## DATA EXTRACT
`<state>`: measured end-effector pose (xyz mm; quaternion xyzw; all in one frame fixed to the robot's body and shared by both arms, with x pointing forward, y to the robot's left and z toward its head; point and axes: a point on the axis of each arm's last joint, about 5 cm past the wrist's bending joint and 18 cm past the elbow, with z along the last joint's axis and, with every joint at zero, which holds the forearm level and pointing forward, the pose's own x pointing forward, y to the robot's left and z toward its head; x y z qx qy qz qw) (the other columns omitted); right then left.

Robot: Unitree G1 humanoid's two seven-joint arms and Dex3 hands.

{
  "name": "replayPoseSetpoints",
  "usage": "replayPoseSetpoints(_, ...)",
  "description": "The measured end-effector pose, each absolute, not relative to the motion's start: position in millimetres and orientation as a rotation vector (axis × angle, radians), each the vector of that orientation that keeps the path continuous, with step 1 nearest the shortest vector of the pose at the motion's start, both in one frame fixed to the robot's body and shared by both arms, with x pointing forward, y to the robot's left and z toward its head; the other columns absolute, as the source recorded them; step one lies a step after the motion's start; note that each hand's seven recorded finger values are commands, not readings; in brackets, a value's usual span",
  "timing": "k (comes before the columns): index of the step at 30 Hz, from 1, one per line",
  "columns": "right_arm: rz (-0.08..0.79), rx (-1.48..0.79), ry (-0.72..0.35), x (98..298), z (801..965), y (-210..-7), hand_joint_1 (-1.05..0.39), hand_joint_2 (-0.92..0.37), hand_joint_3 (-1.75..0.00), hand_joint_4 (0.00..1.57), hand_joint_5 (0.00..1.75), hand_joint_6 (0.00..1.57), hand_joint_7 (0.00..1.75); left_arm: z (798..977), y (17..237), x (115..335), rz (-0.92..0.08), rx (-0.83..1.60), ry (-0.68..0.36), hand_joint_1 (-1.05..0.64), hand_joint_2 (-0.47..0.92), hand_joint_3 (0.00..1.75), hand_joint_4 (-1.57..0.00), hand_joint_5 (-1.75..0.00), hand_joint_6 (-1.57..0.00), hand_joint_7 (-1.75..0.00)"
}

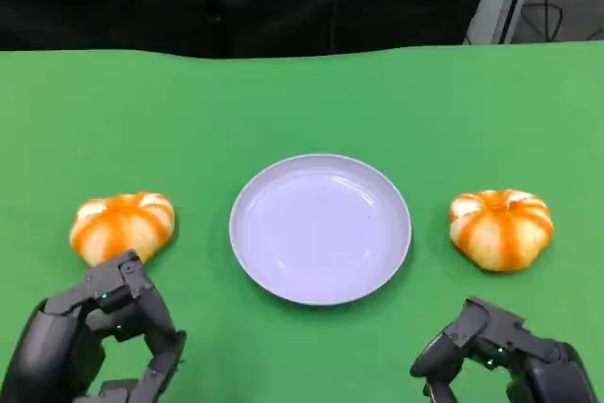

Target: Grasp the bread from the table and place it into the plate.

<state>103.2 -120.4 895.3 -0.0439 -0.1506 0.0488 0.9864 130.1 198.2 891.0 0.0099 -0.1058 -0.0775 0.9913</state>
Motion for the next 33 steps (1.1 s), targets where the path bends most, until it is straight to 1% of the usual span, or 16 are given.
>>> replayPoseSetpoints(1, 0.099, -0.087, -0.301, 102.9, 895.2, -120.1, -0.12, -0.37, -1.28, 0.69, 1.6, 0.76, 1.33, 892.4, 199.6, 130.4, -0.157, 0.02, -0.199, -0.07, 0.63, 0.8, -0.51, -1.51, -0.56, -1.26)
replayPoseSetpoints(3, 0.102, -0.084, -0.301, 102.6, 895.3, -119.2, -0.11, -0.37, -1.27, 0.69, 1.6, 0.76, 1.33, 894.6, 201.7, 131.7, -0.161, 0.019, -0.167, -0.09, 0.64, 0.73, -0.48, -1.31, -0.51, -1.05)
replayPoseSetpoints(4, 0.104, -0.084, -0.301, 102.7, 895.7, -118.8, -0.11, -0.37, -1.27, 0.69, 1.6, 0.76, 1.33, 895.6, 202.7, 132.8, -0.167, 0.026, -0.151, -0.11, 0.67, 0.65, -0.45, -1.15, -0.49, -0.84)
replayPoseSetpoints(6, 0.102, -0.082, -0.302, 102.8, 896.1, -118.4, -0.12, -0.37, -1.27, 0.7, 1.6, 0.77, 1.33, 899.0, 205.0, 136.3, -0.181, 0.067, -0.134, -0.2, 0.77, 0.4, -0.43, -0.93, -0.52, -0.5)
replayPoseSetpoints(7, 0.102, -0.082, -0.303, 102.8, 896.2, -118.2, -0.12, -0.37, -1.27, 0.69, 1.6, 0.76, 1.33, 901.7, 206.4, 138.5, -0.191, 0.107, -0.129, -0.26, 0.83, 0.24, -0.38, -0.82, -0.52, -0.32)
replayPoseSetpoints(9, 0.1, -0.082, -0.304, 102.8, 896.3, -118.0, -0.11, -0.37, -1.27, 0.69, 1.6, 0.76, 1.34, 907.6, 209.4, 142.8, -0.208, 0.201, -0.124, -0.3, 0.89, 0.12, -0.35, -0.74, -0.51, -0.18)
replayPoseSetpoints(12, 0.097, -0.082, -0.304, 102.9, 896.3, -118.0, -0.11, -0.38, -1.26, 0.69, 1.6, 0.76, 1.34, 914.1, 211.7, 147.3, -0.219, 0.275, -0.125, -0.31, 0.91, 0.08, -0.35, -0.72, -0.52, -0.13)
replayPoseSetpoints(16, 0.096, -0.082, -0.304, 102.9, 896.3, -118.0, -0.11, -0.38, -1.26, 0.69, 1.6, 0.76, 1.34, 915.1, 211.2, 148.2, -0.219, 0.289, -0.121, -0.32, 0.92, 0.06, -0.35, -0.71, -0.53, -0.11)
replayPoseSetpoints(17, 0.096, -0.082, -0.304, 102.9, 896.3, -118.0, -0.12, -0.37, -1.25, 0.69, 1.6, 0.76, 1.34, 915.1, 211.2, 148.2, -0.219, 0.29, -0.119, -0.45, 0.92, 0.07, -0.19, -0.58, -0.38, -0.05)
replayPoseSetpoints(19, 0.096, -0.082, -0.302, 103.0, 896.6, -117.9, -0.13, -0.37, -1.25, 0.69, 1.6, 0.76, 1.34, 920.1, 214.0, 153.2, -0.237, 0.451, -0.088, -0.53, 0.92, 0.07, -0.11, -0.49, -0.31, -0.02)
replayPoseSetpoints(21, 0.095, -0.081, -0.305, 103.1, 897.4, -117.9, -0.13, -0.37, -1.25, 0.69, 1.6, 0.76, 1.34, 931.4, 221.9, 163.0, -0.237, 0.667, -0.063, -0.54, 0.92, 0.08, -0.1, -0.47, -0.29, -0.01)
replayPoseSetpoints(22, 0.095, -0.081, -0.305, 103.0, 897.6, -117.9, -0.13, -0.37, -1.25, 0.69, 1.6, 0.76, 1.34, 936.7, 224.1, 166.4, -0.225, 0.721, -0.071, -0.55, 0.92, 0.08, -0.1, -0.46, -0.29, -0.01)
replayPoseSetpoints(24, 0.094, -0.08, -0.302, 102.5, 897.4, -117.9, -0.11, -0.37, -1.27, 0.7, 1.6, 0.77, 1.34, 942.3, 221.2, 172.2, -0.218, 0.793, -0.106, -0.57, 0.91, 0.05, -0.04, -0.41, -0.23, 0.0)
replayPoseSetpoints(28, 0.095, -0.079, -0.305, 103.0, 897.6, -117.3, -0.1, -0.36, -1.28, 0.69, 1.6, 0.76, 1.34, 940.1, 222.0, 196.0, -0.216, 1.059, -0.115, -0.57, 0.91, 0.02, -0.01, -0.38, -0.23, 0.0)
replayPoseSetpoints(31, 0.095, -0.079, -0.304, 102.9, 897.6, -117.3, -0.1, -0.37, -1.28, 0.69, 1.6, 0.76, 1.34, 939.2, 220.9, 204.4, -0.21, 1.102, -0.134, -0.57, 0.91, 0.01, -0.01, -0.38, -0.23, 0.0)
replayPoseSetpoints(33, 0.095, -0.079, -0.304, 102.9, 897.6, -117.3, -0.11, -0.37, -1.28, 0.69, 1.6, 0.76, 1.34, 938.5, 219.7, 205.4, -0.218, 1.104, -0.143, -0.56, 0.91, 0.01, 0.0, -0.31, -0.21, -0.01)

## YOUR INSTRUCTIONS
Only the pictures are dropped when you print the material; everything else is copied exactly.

## EXPECTED ANSWER
`<state>`: measured end-effector pose (xyz mm; quaternion xyzw; all in one frame fixed to the robot's body and shared by both arms, with x pointing forward, y to the robot's left and z toward its head; point and axes: a point on the axis of each arm's last joint, about 5 cm past the wrist's bending joint and 18 cm past the elbow, with z along the last joint's axis and, with every joint at zero, which holds the forearm level and pointing forward, the pose's own x pointing forward, y to the robot's left and z toward its head; x y z qx qy qz qw) (the other columns omitted); right then left.

Robot: Unitree G1 humanoid's two seven-joint arms and Dex3 hands.

{
  "name": "replayPoseSetpoints",
  "usage": "replayPoseSetpoints(_, ...)",
  "description": "The measured end-effector pose, each absolute, not relative to the motion's start: position in millimetres and orientation as a rotation vector (axis × angle, radians), each the vector of that orientation that keeps the path continuous, with step 1 nearest the shortest vector of the pose at the motion's start, both in one frame fixed to the robot's body and shared by both arms, with x pointing forward, y to the robot's left and z toward its head; the other columns absolute, as the source recorded them; step one lies a step after the motion's start; note that each hand's seven recorded finger values are commands, not readings; in brackets, a value's usual span",
  "timing": "k (comes before the columns): index of the step at 30 Hz, from 1, one per line",
  "columns": "right_arm: rz (-0.08..0.79), rx (-1.48..0.79), ry (-0.72..0.35), x (98..298), z (801..965), y (-210..-7), hand_joint_1 (-1.05..0.39), hand_joint_2 (-0.92..0.37), hand_joint_3 (-1.75..0.00), hand_joint_4 (0.00..1.57), hand_joint_5 (0.00..1.75), hand_joint_6 (0.00..1.57), hand_joint_7 (0.00..1.75); left_arm: z (798..977), y (17..237), x (115..335), rz (-0.92..0.08), rx (-0.83..1.60), ry (-0.68..0.36), hand_joint_1 (-1.05..0.64), hand_joint_2 (-0.47..0.92), hand_joint_3 (0.00..1.75), hand_joint_4 (-1.57..0.00), hand_joint_5 (-1.75..0.00), hand_joint_6 (-1.57..0.00), hand_joint_7 (-1.75..0.00)"
}


Target: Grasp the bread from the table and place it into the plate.

<state>103.2 -120.4 895.3 -0.0439 -0.1506 0.0488 0.9864 130.1 198.2 891.0 0.0099 -0.1058 -0.0775 0.9913</state>
Motion for the next 33 steps (1.1 s), targets where the path bends most, until it is straight to 1% of the usual span, or 16 are given.
>>> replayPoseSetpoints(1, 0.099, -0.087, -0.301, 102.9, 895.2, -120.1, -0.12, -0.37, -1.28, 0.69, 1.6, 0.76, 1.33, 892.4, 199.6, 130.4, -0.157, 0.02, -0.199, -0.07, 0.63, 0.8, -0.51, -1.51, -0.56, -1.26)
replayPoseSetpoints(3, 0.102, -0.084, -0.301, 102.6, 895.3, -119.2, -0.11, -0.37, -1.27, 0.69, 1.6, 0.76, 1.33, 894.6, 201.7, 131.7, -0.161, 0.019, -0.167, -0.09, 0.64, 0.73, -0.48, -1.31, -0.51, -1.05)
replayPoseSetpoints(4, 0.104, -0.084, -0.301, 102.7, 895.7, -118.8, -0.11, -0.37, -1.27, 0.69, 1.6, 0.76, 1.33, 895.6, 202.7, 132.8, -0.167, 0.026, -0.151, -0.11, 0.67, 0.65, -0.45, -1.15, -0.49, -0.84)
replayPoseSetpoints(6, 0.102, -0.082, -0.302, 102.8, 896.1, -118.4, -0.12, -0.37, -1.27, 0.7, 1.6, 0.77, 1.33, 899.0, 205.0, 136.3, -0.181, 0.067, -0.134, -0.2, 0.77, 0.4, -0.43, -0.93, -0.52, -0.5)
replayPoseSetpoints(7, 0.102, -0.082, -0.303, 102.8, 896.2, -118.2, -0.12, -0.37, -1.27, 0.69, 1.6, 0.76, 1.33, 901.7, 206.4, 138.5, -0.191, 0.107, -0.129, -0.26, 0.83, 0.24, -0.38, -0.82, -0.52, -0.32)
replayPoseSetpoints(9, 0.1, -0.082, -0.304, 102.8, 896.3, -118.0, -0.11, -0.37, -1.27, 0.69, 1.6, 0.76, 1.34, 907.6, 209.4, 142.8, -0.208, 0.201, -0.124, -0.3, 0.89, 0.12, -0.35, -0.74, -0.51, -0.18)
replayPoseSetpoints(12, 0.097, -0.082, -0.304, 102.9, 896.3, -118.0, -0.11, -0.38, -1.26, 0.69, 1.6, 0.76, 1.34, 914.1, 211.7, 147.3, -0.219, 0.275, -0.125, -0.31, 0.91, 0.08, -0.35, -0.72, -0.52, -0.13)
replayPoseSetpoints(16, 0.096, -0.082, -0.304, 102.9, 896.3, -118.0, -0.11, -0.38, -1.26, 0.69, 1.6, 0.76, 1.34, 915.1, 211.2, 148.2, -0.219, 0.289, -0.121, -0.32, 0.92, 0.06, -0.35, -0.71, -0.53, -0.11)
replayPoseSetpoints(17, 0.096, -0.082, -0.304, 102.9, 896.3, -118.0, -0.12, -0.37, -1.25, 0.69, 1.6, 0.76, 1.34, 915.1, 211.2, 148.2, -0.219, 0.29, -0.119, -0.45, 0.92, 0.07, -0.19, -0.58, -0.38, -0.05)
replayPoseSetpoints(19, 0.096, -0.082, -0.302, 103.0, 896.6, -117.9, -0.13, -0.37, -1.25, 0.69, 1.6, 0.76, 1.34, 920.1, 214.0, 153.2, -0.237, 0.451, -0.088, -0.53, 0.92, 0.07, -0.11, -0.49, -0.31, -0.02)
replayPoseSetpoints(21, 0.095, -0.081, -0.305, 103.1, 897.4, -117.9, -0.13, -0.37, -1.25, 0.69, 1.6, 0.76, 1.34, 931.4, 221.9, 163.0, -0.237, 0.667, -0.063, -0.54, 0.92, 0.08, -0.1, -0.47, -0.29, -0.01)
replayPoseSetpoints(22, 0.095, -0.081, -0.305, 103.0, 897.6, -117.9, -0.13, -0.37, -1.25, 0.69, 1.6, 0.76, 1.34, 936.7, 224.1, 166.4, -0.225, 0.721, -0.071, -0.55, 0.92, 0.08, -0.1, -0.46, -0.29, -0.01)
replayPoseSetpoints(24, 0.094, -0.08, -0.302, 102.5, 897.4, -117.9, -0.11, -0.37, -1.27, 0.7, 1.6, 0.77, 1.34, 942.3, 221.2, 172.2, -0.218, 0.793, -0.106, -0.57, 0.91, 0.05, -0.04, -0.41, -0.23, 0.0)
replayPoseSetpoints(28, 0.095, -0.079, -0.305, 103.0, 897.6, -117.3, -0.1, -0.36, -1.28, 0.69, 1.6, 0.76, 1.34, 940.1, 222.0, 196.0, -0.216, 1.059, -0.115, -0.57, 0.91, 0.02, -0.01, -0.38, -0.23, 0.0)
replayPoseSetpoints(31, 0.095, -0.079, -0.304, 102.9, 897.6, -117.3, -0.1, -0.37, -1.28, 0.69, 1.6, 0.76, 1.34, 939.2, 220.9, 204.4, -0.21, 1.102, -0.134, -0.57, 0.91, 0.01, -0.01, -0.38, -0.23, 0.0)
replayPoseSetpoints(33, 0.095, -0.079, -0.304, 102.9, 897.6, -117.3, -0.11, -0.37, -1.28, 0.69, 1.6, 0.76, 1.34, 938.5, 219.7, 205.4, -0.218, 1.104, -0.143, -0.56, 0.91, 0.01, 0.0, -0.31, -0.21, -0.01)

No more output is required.